Background: Hybrid revision knee component fixation, in which cement is placed in the metaphysis combined with a cementless diaphyseal engaging stem, provides ease of insertion, possibly improved component alignment, and easier removal if required, compared with fully cemented prostheses. The literature suggests the technique has a 2 to 5 year survivorship ranging from 81% to 94%.
Questions/purposes: To confirm the literature we asked whether (1) a modified hybrid fixation technique is durable and reliable at an average 5-year followup, (2) this method of fixation provides clinical improvements as assessed by knee scores, (3) there are radiographic findings unique to this fixation technique, (4) the degree of knee constraint influences clinical performance or radiographic findings, and (5) end-of-stem pain is associated with this fixation method?
Patients And Methods: We retrospectively reviewed all 83 patients who had 88 both-component revision TKAs using our modified hybrid fixation technique. We assessed the Knee Society scores and evaluated radiographs for radiolucent and radiosclerotic lines. The minimum followup was 24 months (average, 65 months; range, 24-126 months).

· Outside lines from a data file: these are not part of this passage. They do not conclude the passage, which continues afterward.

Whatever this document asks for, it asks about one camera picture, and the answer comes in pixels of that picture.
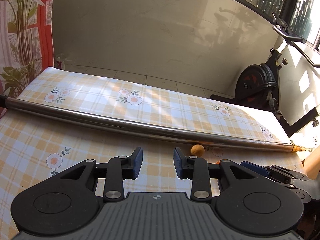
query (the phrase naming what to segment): adjustment knob
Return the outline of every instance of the adjustment knob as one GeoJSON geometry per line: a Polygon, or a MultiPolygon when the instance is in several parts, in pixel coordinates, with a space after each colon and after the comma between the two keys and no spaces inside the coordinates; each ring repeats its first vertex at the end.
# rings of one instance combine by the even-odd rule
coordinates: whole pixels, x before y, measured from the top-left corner
{"type": "Polygon", "coordinates": [[[285,58],[283,58],[282,59],[282,64],[285,66],[285,65],[287,65],[289,62],[285,59],[285,58]]]}
{"type": "Polygon", "coordinates": [[[313,127],[317,127],[319,125],[319,121],[317,119],[314,119],[312,122],[313,127]]]}

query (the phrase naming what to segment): floor tile
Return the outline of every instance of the floor tile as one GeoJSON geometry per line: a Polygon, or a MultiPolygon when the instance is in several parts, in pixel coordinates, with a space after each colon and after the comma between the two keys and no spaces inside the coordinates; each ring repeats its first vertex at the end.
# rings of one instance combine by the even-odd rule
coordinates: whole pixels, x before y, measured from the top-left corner
{"type": "Polygon", "coordinates": [[[114,78],[116,70],[88,67],[85,73],[94,76],[114,78]]]}
{"type": "Polygon", "coordinates": [[[215,94],[215,95],[221,96],[221,97],[232,98],[231,96],[228,96],[228,95],[225,95],[225,94],[222,94],[222,93],[218,93],[216,91],[208,90],[208,89],[205,89],[205,88],[203,90],[204,90],[204,94],[205,94],[206,98],[210,98],[210,96],[212,94],[215,94]]]}
{"type": "Polygon", "coordinates": [[[205,98],[203,88],[177,82],[178,92],[205,98]]]}
{"type": "Polygon", "coordinates": [[[134,73],[117,71],[117,73],[115,75],[115,78],[116,79],[120,79],[120,80],[125,80],[125,81],[129,81],[129,82],[145,85],[147,76],[134,74],[134,73]]]}
{"type": "Polygon", "coordinates": [[[162,89],[167,89],[167,90],[171,90],[171,91],[176,91],[176,92],[178,91],[177,84],[175,81],[162,79],[162,78],[147,76],[146,85],[156,87],[156,88],[162,88],[162,89]]]}
{"type": "Polygon", "coordinates": [[[65,65],[64,67],[66,71],[82,73],[82,74],[84,74],[89,68],[86,66],[77,66],[77,65],[65,65]]]}

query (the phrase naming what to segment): tablecloth
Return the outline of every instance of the tablecloth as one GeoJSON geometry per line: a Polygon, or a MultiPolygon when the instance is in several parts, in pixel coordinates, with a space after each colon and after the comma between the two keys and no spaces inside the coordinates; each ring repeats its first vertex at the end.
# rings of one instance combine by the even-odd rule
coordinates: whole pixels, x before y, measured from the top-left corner
{"type": "MultiPolygon", "coordinates": [[[[19,98],[139,122],[288,141],[268,112],[53,68],[38,76],[19,98]]],[[[107,162],[115,156],[131,155],[137,146],[143,148],[143,163],[136,180],[124,181],[125,194],[186,191],[190,195],[191,181],[177,178],[173,149],[181,147],[189,155],[191,145],[102,132],[8,110],[0,119],[0,239],[11,239],[17,233],[10,205],[19,192],[85,159],[107,162]]],[[[206,148],[203,157],[209,163],[227,158],[237,163],[248,160],[304,172],[296,153],[206,148]]],[[[218,195],[217,182],[211,181],[212,193],[218,195]]],[[[102,186],[100,180],[97,195],[101,195],[102,186]]]]}

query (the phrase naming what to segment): stainless steel pole
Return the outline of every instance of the stainless steel pole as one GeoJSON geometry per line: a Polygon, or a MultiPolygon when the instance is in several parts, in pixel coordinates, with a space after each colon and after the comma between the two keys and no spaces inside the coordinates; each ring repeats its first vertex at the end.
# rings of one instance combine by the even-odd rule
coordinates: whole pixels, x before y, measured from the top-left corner
{"type": "Polygon", "coordinates": [[[267,142],[170,128],[96,114],[88,114],[10,97],[5,98],[5,107],[88,128],[177,143],[260,151],[292,152],[310,150],[310,148],[297,146],[291,143],[267,142]]]}

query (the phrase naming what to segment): cork ball
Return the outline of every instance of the cork ball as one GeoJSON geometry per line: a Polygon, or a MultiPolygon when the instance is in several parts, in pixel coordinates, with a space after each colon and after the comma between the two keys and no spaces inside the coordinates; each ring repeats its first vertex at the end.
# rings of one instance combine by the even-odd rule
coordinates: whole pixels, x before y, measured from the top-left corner
{"type": "Polygon", "coordinates": [[[204,147],[200,144],[196,144],[191,148],[191,155],[201,157],[204,154],[204,147]]]}

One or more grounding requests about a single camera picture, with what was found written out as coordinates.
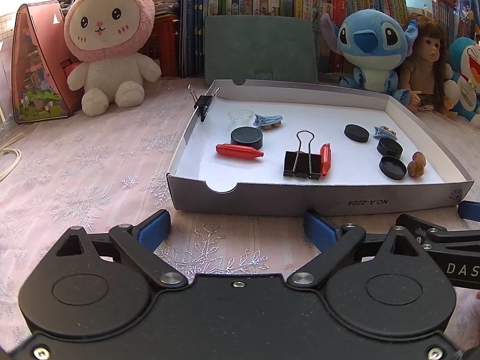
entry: black rubber puck
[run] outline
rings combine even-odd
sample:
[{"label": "black rubber puck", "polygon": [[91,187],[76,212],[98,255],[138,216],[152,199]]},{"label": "black rubber puck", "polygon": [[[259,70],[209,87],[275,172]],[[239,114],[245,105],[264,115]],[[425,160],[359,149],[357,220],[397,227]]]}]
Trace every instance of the black rubber puck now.
[{"label": "black rubber puck", "polygon": [[238,127],[232,131],[230,143],[260,150],[263,146],[263,133],[255,127]]},{"label": "black rubber puck", "polygon": [[377,145],[377,150],[381,155],[390,155],[400,159],[403,148],[396,140],[390,138],[380,138]]},{"label": "black rubber puck", "polygon": [[379,167],[382,173],[392,180],[403,180],[407,174],[405,164],[391,155],[384,155],[380,160]]},{"label": "black rubber puck", "polygon": [[366,129],[357,126],[356,124],[347,124],[343,133],[347,138],[358,143],[365,143],[370,137],[370,134]]}]

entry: miniature house
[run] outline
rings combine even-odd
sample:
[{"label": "miniature house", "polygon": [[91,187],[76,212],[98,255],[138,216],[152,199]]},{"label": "miniature house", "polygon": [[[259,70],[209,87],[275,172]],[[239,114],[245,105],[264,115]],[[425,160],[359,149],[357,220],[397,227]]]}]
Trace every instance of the miniature house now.
[{"label": "miniature house", "polygon": [[63,38],[58,1],[22,5],[15,21],[11,62],[15,120],[66,118],[79,109],[83,90],[73,92],[67,84],[78,62]]}]

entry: green notebook
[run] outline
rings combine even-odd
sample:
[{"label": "green notebook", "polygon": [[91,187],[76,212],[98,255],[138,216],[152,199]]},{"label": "green notebook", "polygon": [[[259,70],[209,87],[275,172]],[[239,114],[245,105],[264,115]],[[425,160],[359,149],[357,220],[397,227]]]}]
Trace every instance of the green notebook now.
[{"label": "green notebook", "polygon": [[314,36],[307,19],[282,16],[208,16],[205,81],[317,83]]}]

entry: black binder clip
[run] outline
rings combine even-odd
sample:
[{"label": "black binder clip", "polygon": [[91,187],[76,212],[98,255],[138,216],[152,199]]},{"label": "black binder clip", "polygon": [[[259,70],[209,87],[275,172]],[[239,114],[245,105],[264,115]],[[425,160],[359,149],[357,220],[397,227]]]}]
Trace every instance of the black binder clip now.
[{"label": "black binder clip", "polygon": [[200,120],[202,122],[205,122],[205,118],[208,113],[208,109],[210,108],[210,104],[212,104],[213,99],[216,97],[218,90],[220,87],[215,89],[213,94],[211,95],[201,95],[200,97],[197,97],[197,94],[195,93],[195,89],[193,86],[189,85],[188,86],[188,91],[192,95],[193,99],[195,100],[195,105],[193,106],[194,109],[199,109],[200,110]]},{"label": "black binder clip", "polygon": [[[299,137],[301,132],[308,132],[311,135],[311,139],[308,142],[308,154],[300,151],[302,148],[302,140]],[[283,164],[283,175],[290,177],[299,177],[302,179],[320,179],[320,163],[322,156],[319,154],[311,153],[311,141],[315,139],[314,133],[308,130],[302,130],[297,132],[298,149],[297,151],[286,151],[285,161]]]}]

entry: blue gripper pad
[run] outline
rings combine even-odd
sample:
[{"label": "blue gripper pad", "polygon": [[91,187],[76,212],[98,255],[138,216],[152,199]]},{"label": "blue gripper pad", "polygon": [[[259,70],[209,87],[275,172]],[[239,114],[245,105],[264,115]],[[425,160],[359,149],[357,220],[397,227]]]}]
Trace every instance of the blue gripper pad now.
[{"label": "blue gripper pad", "polygon": [[170,234],[171,218],[167,210],[159,210],[133,228],[138,242],[151,252],[165,241]]},{"label": "blue gripper pad", "polygon": [[457,213],[462,219],[480,222],[480,203],[463,200],[458,205]]},{"label": "blue gripper pad", "polygon": [[303,216],[305,236],[320,252],[324,252],[338,241],[338,232],[333,226],[315,211],[307,211]]}]

Results: Kaplan-Meier survivorship free of aseptic loosening was 100% at 5 years and 90% at 10 years. Postoperatively, the mean Knee Society pain and function scores both improved. Partial radiolucent lines were rare; two components were loose. We commonly observed radiosclerotic lines adjacent to stem extensions but these did not affect clinical scores or implant stability at last followup. Neither knee scores nor radiographic findings differed based on knee constraint. End-of-stem pain occurred rarely and was transient.
Conclusions: Modified hybrid fixation of revision knee arthroplasty using a diaphyseal engaging stem and cementation only in the metaphysis is durable at a mean 5 years followup.
Level Of Evidence: Level IV, therapeutic study. See Guidelines for Authors for a complete description of levels of evidence.